Court Opinion

ID: 7839608
Source: CourtListenerOpinion
Date Created: 2022-09-08 16:57:41.695869+00
Date Added: 2024-06-11T16:00:15.195431
License: Public Domain

Per Curiam.
The dispositive issue on these appeals is whether the defendant freedom of information commission (hereinafter the commission) complied with mandatory statutory requirements governing commission action. Acting upon complaints filed by two New Haven reporters, the defendant commission determined that the plaintiff New Haven board of fire commission*452ers and the plaintiff New Haven board of police commissioners had violated General Statutes § l-18a (e) (l)1 by voting on personnel matters in executive session. Consequently the defendant commission ordered the plaintiffs to act in strict compliance with the requirements of the statute and to limit activity in executive session to discussion only. The plaintiffs’ appeals from these orders were sustained by the trial court, and the defendant commission has appealed to this court.
These appeals are entirely governed by our recent decision in Zoning Board of Appeals v. Freedom of Information Commission, 198 Conn. 498, 503 A.2d 1161 (1986). There, as here, the defendant commission failed to comply with the requirements of General Statutes § l-21i (b) that it “shall, within twenty days after receipt of the notice of appeal, hear such appeal . . . and shall decide the appeal within thirty days after such hearing . . . .” (Emphasis added.) We held, in Zoning Board of Appeals v. Freedom of Information Commission, supra, 505, that these time requirements are mandatory, and for that reason found no error in the judgment of the trial court sustaining the plaintiff’s *453appeal.

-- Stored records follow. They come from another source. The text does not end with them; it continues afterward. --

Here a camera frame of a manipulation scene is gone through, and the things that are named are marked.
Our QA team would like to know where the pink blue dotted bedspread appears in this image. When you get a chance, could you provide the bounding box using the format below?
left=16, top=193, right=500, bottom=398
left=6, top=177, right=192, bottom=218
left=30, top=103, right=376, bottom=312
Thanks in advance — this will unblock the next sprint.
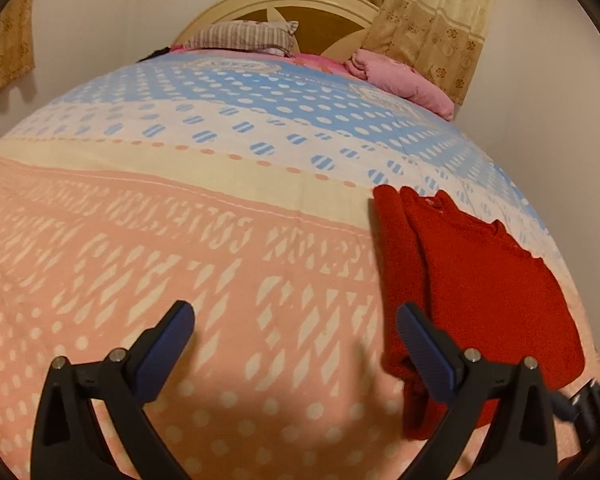
left=0, top=52, right=600, bottom=479

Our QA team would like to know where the black item behind bed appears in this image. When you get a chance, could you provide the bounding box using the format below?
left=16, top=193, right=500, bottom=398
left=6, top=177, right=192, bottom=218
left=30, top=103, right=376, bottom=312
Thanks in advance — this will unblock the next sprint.
left=137, top=47, right=171, bottom=63

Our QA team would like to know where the beige floral curtain right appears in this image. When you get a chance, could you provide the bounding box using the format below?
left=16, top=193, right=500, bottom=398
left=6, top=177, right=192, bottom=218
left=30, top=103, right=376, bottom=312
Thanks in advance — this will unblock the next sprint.
left=363, top=0, right=495, bottom=105

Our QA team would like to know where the striped grey pillow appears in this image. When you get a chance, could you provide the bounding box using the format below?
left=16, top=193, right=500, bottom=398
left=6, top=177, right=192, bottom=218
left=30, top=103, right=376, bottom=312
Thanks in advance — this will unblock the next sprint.
left=182, top=21, right=299, bottom=56

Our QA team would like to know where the beige floral curtain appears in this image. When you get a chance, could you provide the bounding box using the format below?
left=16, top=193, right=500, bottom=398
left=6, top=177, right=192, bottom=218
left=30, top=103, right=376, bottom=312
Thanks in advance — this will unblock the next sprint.
left=363, top=0, right=495, bottom=105
left=0, top=0, right=35, bottom=91

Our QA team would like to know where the cream round wooden headboard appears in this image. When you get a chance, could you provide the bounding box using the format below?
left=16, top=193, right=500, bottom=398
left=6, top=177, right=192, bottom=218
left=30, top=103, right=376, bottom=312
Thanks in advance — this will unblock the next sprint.
left=173, top=0, right=379, bottom=63

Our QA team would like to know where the pink folded blanket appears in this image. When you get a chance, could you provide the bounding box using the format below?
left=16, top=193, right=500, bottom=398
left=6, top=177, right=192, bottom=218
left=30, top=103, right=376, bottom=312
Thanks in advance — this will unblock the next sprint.
left=344, top=49, right=455, bottom=122

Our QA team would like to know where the red knitted sweater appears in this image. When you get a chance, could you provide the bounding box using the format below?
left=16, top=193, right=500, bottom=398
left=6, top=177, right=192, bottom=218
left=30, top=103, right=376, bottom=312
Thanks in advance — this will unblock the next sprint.
left=373, top=184, right=585, bottom=440

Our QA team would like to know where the beige floral curtain left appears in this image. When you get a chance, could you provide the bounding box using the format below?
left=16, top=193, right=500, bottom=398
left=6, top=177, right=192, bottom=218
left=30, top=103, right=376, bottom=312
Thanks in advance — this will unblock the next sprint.
left=0, top=0, right=35, bottom=91

The defendant commission has suggested no legal ground for distinction between that case and these appeals.
There is no error.

 General Statutes § l-18a (e) (1) provides: “ ‘Executive sessions’ means a meeting of a public agency at which the public is excluded for one or more of the following purposes: (1) Discussion concerning the appointment, employment, performance, evaluation, health or dismissal of a public officer or employee, provided that such individual may require that discussion be held at an open meeting; (2) strategy and negotiations with respect to pending claims and litigation to which the public agency or a member thereof, because of his conduct as a member of such agency, is a party until such litigation or claim has been finally adjudicated or otherwise settled; (3) matters concerning security strategy or the deployment of security personnel, or devices affecting public security; (4) discussion of the selection of a site or the lease, sale or purchase of real estate by a political subdivision of the state when publicity regarding such site, lease, sale, purchase or construction would cause a likelihood of increased price until such time as all of the property has been acquired or all proceedings or transactions concerning same have been terminated or abandoned; and (5) discussion of any matter which would result in the disclosure of public records or the information contained therein described in subsection (b) of section 1-19.”